Down’s syndrome: understanding the molecular and neurophysiological bases of changes in the brain

Down’s syndrome occurs in ~1 in 700 - 1000 live births. It is caused by the presence of a third copy of human chromosome 21 (trisomy 21; OMIM ID: 190685), which results in altered expression of genes on human chromosome 21 and on other chromosomes. Brain size is reduced and there is a decrease in neuron number and distorted neuronal morphology. These changes are more pronounced in certain regions of the brain, such as the cerebellum and hippocampus. People with Down’s syndrome show impaired learning and memory, poor fine motor skills, altered balance and unclear speech. How information processing in the brain is affected to cause these cognitive and motor deficits is not understood.

The aim of this project is to pioneer the use of Drosophila as a model system in which to study the molecular, synaptic and neurophysiological bases of changes in brain function in Down’s syndrome. It will take advantage of the amenability of Drosophila to genetic manipulation and molecular, electrophysiological and behavioural analyses. The effects of increased expression of individual human genes or sets of human genes that are present in three copies in Down’s syndrome will be explored.

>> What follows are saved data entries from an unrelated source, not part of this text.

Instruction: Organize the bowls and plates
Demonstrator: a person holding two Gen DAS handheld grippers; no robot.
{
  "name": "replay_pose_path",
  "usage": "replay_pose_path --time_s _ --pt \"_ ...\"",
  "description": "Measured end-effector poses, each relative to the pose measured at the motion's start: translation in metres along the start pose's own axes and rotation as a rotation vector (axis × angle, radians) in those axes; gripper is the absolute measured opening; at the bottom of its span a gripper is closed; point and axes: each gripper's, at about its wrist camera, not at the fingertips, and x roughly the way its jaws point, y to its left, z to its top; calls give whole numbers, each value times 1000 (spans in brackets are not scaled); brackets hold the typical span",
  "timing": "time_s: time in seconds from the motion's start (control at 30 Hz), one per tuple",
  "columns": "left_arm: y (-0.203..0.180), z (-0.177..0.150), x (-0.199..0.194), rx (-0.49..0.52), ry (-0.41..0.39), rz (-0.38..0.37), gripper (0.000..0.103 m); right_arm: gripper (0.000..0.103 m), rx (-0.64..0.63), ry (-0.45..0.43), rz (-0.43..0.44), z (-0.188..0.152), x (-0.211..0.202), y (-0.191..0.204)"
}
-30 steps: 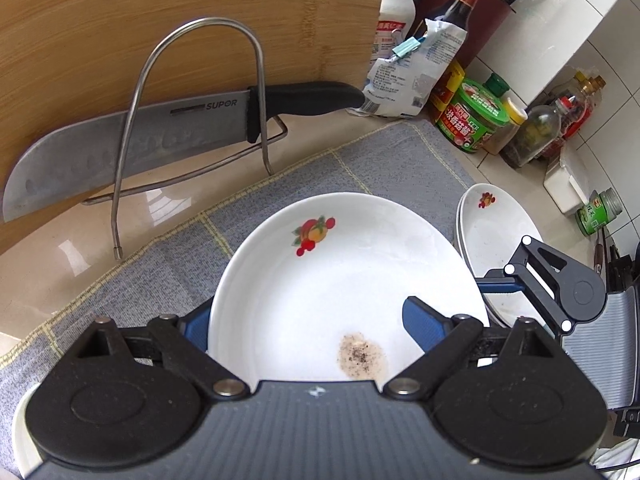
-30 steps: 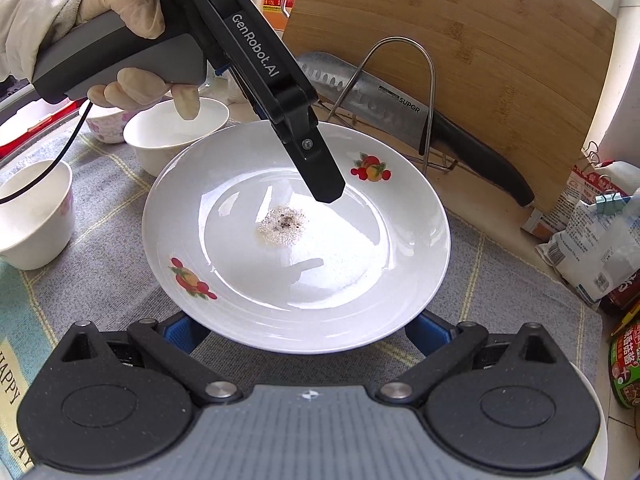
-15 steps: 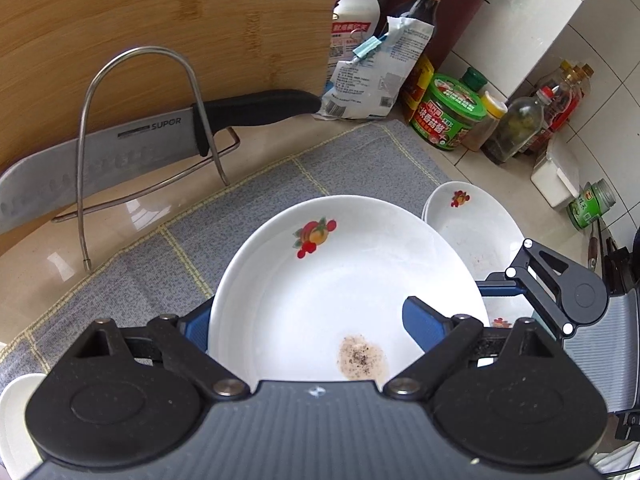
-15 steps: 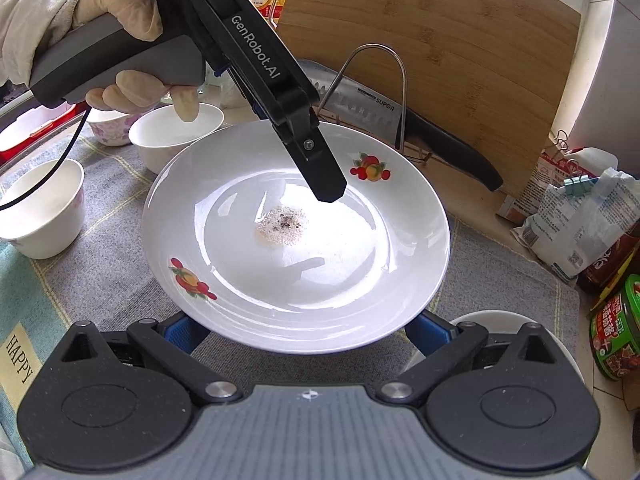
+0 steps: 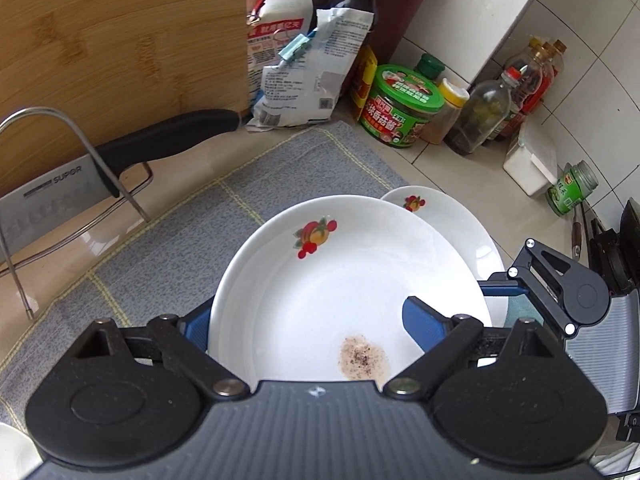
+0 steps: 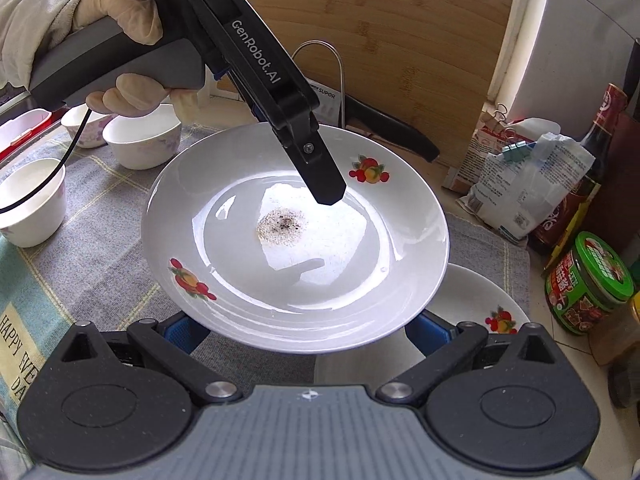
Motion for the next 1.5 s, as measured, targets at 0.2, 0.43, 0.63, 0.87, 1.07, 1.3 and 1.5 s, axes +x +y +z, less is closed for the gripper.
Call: replay_pose_path --time_s 0.2,0.43,0.63,0.87,1.07,1.3,1.5 --pt "-19 14 15 44 16 -27 93 103 36 8 -38 -13 -12 -14" --pt "-41 28 36 90 36 -60 93 103 80 21 -79 -29 -24 -30" --pt "-57 35 53 120 57 -83 93 103 115 32 -105 -40 -31 -39" --pt "-71 40 69 150 81 -110 93 103 150 50 -131 -53 -38 -45" --pt "-80 42 80 167 99 -127 93 103 168 64 -145 -59 -42 -48" --pt "-84 41 87 179 119 -136 93 103 181 77 -151 -64 -43 -49" --pt "-84 40 93 178 139 -140 93 103 186 92 -149 -65 -40 -49"
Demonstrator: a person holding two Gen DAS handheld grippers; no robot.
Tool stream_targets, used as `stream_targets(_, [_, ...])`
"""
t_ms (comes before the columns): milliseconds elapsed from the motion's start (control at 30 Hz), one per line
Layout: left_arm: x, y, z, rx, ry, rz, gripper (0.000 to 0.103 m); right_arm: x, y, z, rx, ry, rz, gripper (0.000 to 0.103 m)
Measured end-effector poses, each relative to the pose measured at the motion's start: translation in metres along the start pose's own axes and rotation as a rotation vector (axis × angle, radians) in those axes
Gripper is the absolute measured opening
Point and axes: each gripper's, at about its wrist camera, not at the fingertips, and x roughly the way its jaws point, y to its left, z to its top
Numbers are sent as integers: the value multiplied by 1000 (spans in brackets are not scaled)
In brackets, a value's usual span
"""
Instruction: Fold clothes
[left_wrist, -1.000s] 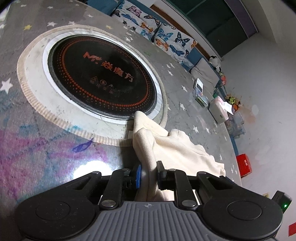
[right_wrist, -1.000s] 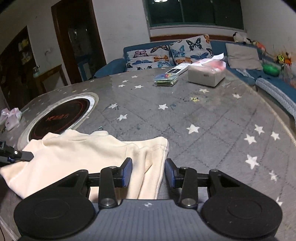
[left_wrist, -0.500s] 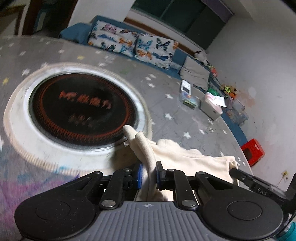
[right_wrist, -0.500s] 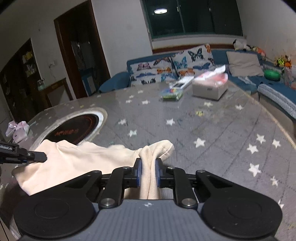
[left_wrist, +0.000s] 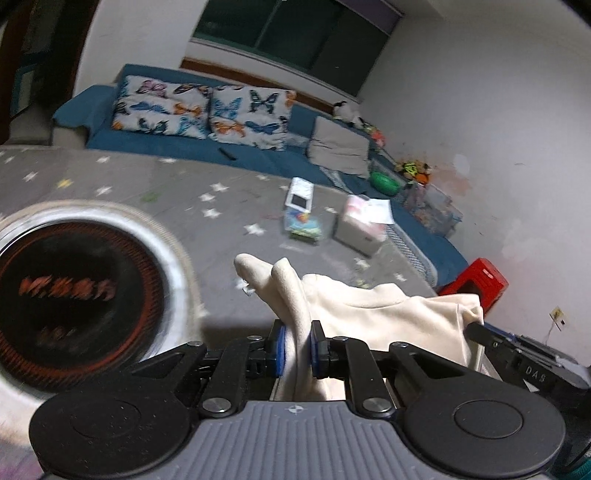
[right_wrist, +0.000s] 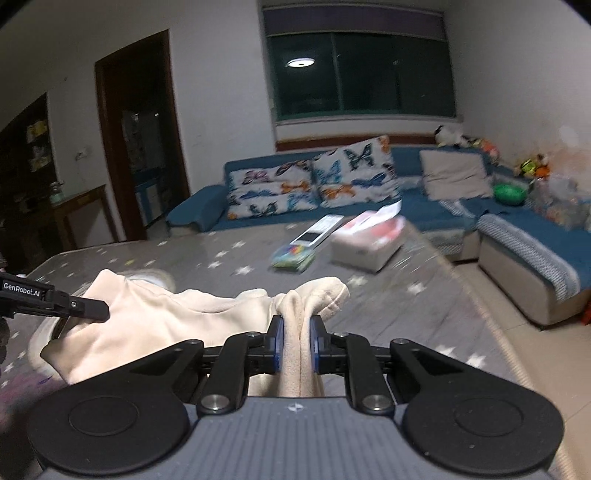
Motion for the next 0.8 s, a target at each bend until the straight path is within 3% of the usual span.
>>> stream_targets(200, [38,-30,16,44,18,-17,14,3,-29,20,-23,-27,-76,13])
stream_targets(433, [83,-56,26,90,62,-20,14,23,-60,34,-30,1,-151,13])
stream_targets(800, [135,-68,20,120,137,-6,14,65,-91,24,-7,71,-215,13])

You will receive training in molecular genetics, quantitative PCR, patch-clamp recording, and analysis of synaptic transmission and intrinsic electrical properties. You will learn to use confocal microscopy to quantify changes in neuronal morphology and brain structure, and will develop locomotor and learning assays to help model aspects of the behavioural changes associated with Down’s syndrome. Lastly, you will employ exciting new optogenic techniques to image neural activity, live in circuits controlling locomotion and memory formation. Therefore, you will gain expertise in a range of techniques that enable research from the genome to the whole organism, helping address important medical questions.